Nie koniec na tym. Trwający od wielu miesięcy kryzys polityczny był pasmem wątpliwych z punktu widzenia prawa posunięć, wobec których blednie spór o polski Trybunał Konstytucyjny. Rousseff mianowała szefem gabinetu swojego poprzednika i mentora Lulę da Silvę, aby ratować go przed działaniami prokuratury (dostał immunitet). W odpowiedzi prokurator ujawnił wbrew prawu nagrania rozmów Dilmy z Lulą. Dalej izba niższa parlamentu przegłosowała odsunięcie od władzy prezydent na podstawie przepisów z 1950 r., które nie są zawarte w obecnej konstytucji. Zaraz potem przewodniczący izby niższej został zresztą odsunięty pod zarzutami korupcji. Jego następca doprowadził do ponownego głosowania i uznania, że jednak Dilma jest bez winy. Ale to rozstrzygnięcie podważył właśnie Senat.
Nowa ekipa też nie ma czystych rąk. Zarzuty o korupcję ciążą na wiceprezydencie Michelu Temerze, który stoi za procesem impeachmentu Dilmy i teraz przejmie jej obowiązki (w ub.r. odwiedził Polskę). Wątpliwa jest też reputacja wielu polityków, których wczoraj mianował.
– To sami biali mężczyźni.

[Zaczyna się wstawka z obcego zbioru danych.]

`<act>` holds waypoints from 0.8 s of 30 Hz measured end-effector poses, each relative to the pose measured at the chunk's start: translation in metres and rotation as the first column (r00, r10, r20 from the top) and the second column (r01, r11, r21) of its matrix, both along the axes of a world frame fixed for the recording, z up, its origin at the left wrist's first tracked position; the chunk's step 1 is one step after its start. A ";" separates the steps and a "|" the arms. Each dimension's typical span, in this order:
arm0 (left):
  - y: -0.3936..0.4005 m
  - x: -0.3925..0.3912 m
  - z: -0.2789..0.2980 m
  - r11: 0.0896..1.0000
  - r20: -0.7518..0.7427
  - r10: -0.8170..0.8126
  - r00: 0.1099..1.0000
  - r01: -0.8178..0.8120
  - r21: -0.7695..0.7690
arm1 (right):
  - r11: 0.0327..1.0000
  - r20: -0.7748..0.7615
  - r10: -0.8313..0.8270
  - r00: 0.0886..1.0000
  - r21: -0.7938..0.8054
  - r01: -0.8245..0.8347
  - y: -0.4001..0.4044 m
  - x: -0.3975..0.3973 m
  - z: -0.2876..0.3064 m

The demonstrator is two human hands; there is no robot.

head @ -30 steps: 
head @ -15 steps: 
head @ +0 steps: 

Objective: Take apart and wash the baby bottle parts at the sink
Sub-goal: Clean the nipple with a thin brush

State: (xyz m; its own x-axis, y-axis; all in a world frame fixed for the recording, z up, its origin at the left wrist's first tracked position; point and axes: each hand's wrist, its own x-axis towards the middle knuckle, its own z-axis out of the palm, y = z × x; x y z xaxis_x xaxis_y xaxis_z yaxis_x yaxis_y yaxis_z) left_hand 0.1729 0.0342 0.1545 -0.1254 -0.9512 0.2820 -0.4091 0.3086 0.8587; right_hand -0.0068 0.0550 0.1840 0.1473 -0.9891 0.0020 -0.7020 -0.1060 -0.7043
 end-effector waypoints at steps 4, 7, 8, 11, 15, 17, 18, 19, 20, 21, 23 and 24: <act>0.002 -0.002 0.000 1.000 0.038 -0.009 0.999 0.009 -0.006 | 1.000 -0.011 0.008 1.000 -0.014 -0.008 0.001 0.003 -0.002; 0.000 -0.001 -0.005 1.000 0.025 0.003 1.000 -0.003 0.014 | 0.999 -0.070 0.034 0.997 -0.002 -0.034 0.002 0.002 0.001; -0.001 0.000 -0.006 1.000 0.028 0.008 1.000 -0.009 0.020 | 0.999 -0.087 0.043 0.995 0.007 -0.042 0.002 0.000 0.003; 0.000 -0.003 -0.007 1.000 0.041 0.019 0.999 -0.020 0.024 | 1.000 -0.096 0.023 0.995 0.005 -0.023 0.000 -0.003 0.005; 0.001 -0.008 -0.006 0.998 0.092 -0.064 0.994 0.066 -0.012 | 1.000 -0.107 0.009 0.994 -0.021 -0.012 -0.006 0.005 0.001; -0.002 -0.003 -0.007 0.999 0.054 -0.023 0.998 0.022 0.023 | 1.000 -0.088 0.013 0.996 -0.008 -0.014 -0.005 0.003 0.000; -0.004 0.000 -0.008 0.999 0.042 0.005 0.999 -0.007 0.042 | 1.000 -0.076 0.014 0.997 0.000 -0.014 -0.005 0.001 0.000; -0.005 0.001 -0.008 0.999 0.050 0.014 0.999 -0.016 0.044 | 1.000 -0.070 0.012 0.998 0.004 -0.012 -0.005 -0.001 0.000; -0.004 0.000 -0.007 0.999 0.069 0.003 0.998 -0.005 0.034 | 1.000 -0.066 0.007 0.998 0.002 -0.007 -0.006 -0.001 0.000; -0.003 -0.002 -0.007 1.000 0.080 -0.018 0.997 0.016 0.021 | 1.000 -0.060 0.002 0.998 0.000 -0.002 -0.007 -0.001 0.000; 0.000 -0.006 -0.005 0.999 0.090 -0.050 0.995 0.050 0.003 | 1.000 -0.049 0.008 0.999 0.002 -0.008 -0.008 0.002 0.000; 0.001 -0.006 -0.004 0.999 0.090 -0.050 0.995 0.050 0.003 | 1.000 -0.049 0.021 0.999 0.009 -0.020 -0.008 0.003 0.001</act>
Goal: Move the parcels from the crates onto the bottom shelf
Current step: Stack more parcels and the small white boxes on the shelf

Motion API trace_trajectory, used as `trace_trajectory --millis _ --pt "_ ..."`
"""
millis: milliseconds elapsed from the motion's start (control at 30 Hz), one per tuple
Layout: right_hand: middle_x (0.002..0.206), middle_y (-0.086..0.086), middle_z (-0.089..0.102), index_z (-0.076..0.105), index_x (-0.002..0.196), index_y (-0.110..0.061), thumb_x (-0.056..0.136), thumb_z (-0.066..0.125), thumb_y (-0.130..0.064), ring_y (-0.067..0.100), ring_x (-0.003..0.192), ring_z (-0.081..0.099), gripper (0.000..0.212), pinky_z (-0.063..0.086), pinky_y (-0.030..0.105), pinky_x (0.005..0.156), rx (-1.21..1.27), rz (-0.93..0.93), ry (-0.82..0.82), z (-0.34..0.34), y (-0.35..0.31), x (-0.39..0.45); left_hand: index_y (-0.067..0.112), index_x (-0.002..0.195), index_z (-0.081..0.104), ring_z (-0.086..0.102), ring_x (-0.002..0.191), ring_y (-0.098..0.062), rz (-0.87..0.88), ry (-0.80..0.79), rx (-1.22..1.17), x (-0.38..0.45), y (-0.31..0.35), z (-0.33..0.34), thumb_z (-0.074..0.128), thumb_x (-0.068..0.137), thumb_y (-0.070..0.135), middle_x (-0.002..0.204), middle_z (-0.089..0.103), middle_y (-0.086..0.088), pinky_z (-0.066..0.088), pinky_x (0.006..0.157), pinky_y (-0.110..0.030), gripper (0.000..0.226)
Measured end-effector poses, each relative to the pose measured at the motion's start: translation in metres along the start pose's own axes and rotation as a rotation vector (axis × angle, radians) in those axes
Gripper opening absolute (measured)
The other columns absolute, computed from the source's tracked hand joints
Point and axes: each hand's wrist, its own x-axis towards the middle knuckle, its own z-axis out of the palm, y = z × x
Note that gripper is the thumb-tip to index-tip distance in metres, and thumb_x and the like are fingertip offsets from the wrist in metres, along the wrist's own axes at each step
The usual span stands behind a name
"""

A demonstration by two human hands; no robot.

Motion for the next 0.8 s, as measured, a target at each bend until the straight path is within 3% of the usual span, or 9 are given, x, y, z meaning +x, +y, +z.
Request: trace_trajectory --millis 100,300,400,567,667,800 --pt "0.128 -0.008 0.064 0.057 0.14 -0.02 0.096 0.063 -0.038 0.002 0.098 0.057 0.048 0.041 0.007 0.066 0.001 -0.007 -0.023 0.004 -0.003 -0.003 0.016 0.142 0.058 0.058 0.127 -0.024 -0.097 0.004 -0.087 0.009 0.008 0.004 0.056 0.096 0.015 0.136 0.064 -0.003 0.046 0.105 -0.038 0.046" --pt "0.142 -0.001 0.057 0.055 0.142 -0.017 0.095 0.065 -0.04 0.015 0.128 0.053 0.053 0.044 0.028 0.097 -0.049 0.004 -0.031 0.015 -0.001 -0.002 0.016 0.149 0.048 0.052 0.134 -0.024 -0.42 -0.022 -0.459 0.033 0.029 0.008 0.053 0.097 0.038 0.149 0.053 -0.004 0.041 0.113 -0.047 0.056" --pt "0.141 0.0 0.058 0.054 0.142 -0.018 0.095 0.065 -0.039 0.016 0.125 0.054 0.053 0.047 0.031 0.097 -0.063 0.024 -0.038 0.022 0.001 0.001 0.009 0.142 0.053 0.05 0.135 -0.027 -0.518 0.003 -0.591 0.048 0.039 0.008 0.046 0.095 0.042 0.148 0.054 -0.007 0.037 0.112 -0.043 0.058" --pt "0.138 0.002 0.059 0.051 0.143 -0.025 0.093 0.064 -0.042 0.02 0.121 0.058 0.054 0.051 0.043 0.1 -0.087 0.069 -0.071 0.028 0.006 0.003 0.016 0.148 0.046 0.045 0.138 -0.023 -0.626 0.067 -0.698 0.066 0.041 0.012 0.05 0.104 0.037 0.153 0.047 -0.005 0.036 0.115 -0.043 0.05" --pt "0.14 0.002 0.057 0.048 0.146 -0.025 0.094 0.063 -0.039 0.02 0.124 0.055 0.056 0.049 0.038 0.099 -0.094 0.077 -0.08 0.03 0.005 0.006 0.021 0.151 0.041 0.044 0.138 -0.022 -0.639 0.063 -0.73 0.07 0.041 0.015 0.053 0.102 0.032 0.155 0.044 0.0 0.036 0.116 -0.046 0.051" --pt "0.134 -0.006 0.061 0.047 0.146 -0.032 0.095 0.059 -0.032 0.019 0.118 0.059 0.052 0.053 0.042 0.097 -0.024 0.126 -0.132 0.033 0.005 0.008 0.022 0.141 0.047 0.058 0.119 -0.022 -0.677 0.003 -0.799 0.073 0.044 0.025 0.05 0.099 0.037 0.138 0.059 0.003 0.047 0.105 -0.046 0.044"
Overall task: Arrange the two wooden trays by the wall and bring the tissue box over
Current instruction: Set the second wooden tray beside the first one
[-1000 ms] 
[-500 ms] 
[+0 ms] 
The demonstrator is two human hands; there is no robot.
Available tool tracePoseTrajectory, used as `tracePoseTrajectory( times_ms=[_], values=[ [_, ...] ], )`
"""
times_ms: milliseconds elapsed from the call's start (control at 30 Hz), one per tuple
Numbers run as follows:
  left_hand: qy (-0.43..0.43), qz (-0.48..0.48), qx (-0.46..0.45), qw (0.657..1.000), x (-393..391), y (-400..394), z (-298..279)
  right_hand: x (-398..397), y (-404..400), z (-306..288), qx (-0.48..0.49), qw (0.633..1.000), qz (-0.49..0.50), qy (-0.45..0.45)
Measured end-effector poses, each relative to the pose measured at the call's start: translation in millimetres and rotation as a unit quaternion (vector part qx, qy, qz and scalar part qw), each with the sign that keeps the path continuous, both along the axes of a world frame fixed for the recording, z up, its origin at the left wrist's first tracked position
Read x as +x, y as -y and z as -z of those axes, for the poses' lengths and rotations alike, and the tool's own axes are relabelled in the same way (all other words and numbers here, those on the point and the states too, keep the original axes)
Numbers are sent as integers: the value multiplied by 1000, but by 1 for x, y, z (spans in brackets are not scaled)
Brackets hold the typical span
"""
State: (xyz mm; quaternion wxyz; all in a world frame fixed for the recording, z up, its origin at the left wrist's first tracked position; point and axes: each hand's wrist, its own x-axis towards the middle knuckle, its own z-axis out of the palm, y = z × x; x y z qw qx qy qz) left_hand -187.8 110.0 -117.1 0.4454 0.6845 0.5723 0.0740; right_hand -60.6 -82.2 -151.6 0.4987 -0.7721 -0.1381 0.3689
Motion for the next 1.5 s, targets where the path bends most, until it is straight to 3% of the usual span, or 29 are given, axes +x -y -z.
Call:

Wracamy do podziałów rasowych, które częściowo udało się zatrzeć za rządów Luli i Dilmy. Dodatkowo Temer powinien się otoczyć technokratami, a nie politykami, bo cała elita klasa polityczna jest skorumpowana i wymaga wymiany – mówi „Rz" David Fleisher, politolog Uniwersytetu w Brasilii.